Today is International Rock Flipping Day and I’m participating for the sixth time in this Blog Carnival event.

But the truth is I did not flip a rock.

This year I finally realized that I don’t like to flip rocks.  I don’t want to be surprised by what’s underneath and the surprise is increased by having to stand close enough to photograph the critters.

Before this dawned on me I flipped two carefully chosen benign-looking rocks.  Predictably, there was nothing but dirt under them.  (Whew!)  Even so I followed Rock Flipping Protocol and replaced the rocks as I found them.

Then I remembered Mainly Mongoose’s 2010 blog post in which she pondered the hazards of flipping rocks in the lowveld of northeastern South Africa, a location filled with poisonous snakes. Luckily she found a rock monitor (lizard) poised in a rock crevice.  No flipping required!

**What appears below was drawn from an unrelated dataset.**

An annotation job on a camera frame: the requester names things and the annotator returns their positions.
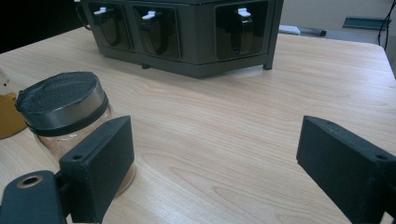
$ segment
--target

So I switched strategies and photographed the most interesting crevices in the rock walls at Schenley Park.  This yielded three spider webs: a many-round-holed web, a hammock, and a funnel.  The spiders were quick to hide as I approached.

Webs between the rocks, Schenley Park (photo by Kate St. John)

Webs between the rocks, Schenley Park (photo by Kate St. John)

Web between the rocks (photo by Kate St. John)

 

Hoping for more interesting creatures, I visited the groundhogs’ wall domain but no one was home until this little guy appeared, hidden behind the flowers.

Chipmunk in a rock crevice, Schenley Park (photo by Kate St. John)

Not as good as a rock monitor but a chipmunk is a nice surprise.

Happy, International Rock Flipping Day.  Go out and flip a rock if you dare!  Remember to put it back the way you found it.

 

p.s. Watch this space for link(s) to the other rock-flipping bloggers around the world.

 

(photos by Kate St. John)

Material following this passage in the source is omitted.